Tumor Responsive and Tunable Polymeric Platform for Optimized Delivery of Paclitaxel to Treat Glioblastoma.

Current interstitial therapies for glioblastoma can overcome the blood-brain barrier, but fail to optimally release therapy at a rate which stalls cancer reoccurrence. To address this lapse, acetalated dextran (Ace-DEX) nanofibrous scaffolds were used for their unique degradation rates that translate to a broad range of drug release kinetics. A distinctive range of drug release rates was illustrated via electrospun Ace-DEX or poly(lactic acid) (PLA) scaffolds. Scaffold comprised of fast, medium, and slow degrading Ace-DEX resulted in 14.1, 2.9, and 1.3 percent paclitaxel released per day.

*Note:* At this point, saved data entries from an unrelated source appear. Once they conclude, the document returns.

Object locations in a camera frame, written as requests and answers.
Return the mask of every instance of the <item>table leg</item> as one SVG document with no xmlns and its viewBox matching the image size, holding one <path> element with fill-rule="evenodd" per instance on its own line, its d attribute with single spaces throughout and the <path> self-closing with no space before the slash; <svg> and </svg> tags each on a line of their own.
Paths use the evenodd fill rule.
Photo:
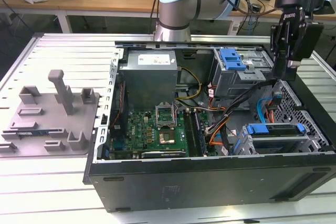
<svg viewBox="0 0 336 224">
<path fill-rule="evenodd" d="M 10 16 L 8 13 L 0 13 L 0 19 L 2 19 L 7 26 L 12 25 L 12 20 L 10 19 Z"/>
<path fill-rule="evenodd" d="M 240 23 L 243 21 L 244 17 L 232 17 L 228 35 L 237 35 L 238 29 L 240 27 Z"/>
<path fill-rule="evenodd" d="M 62 32 L 64 34 L 72 33 L 72 28 L 71 28 L 71 24 L 69 21 L 69 17 L 65 13 L 57 14 L 57 17 L 58 17 L 59 24 L 61 25 Z"/>
</svg>

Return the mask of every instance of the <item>wire bundle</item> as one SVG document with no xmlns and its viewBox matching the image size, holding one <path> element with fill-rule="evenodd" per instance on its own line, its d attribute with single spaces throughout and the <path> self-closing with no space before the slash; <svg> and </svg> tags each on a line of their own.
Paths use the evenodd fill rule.
<svg viewBox="0 0 336 224">
<path fill-rule="evenodd" d="M 212 133 L 211 139 L 209 141 L 210 145 L 215 145 L 215 144 L 222 144 L 222 143 L 217 143 L 217 142 L 213 142 L 213 139 L 216 135 L 216 133 L 225 125 L 225 123 L 228 121 L 229 116 L 231 115 L 231 113 L 233 112 L 234 109 L 236 109 L 237 107 L 239 107 L 240 104 L 242 104 L 243 102 L 247 101 L 251 95 L 257 90 L 260 89 L 262 87 L 265 86 L 269 86 L 269 85 L 274 85 L 276 83 L 277 80 L 272 79 L 272 80 L 267 80 L 267 81 L 263 81 L 263 82 L 259 82 L 255 85 L 253 85 L 251 88 L 249 88 L 248 90 L 244 91 L 242 94 L 238 95 L 231 103 L 230 105 L 225 109 L 225 111 L 223 112 L 223 116 L 222 119 L 220 119 L 218 122 L 216 122 L 215 124 L 213 124 L 211 127 L 209 127 L 208 132 Z"/>
</svg>

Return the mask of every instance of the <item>ram slot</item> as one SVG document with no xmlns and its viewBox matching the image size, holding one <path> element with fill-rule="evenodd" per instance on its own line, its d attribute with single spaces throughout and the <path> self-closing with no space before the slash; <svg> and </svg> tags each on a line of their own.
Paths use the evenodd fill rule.
<svg viewBox="0 0 336 224">
<path fill-rule="evenodd" d="M 200 147 L 201 147 L 201 151 L 202 151 L 202 155 L 206 154 L 206 146 L 205 146 L 205 139 L 204 139 L 204 135 L 202 133 L 202 128 L 201 128 L 201 123 L 200 123 L 200 117 L 198 116 L 197 112 L 193 112 L 193 121 L 196 127 L 196 138 L 200 143 Z"/>
</svg>

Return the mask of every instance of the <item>blue plastic latch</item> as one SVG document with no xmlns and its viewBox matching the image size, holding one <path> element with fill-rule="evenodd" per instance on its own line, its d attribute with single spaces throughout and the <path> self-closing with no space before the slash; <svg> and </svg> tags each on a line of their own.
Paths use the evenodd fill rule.
<svg viewBox="0 0 336 224">
<path fill-rule="evenodd" d="M 248 126 L 246 127 L 246 129 L 247 129 L 248 134 L 253 134 L 253 133 L 254 133 L 254 131 L 253 131 L 251 125 L 248 125 Z"/>
<path fill-rule="evenodd" d="M 246 129 L 249 134 L 268 134 L 269 133 L 267 126 L 263 123 L 249 124 L 246 127 Z"/>
<path fill-rule="evenodd" d="M 239 145 L 240 145 L 240 139 L 238 139 L 235 147 L 233 148 L 233 152 L 235 152 L 237 150 L 237 148 L 238 148 Z"/>
<path fill-rule="evenodd" d="M 304 127 L 304 125 L 302 123 L 298 123 L 296 125 L 296 127 L 299 129 L 300 132 L 302 132 L 302 133 L 306 132 L 306 128 Z"/>
<path fill-rule="evenodd" d="M 221 48 L 219 50 L 221 59 L 225 64 L 226 70 L 245 70 L 246 66 L 240 60 L 234 48 Z"/>
</svg>

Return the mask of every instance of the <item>metal workbench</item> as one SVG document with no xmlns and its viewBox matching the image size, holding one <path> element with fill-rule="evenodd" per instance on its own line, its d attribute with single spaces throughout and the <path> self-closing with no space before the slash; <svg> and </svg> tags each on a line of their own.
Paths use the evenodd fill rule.
<svg viewBox="0 0 336 224">
<path fill-rule="evenodd" d="M 35 85 L 41 93 L 56 92 L 47 79 L 50 69 L 62 69 L 64 82 L 73 92 L 93 87 L 103 94 L 109 76 L 109 51 L 115 40 L 151 41 L 152 37 L 45 34 L 33 38 L 0 82 L 0 130 L 8 126 L 24 85 Z M 193 36 L 193 40 L 269 42 L 268 37 L 245 36 Z M 302 62 L 299 75 L 336 120 L 335 72 L 314 52 Z M 93 186 L 82 183 L 85 165 L 85 156 L 0 159 L 0 223 L 244 223 L 244 219 L 261 223 L 336 222 L 336 179 L 298 202 L 108 214 Z"/>
</svg>

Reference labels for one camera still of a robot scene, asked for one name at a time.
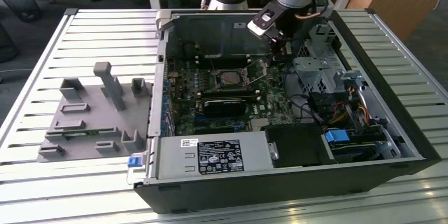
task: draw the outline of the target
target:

To better understand the impact of paclitaxel release rate on interstitial therapy, two clinically relevant orthotopic glioblastoma mouse models were explored: 1) a surgical model of resection and recurrence (resection model) and 2) a distant metastasis model. The effect of unique drug release was illustrated in the resection model when a 78% long term survival was observed with combined fast and slow release scaffolds, in comparison to a survival of 20% when the same dose is delivered at a medium release rate. In contrast, only the fast release rate scaffold displayed treatment efficacy in the distant metastasis model. Additionally, the acid-sensitive Ace-DEX scaffolds were shown to respond to the lower pH conditions associated with GBM tumors, releasing more paclitaxel in vivo when a tumor was present in contrast to non-acid sensitive PLA scaffolds. The unique range of tunable degradation and stimuli-responsive nature makes Ace-DEX a promising drug delivery platform to improve interstitial therapy for glioblastoma.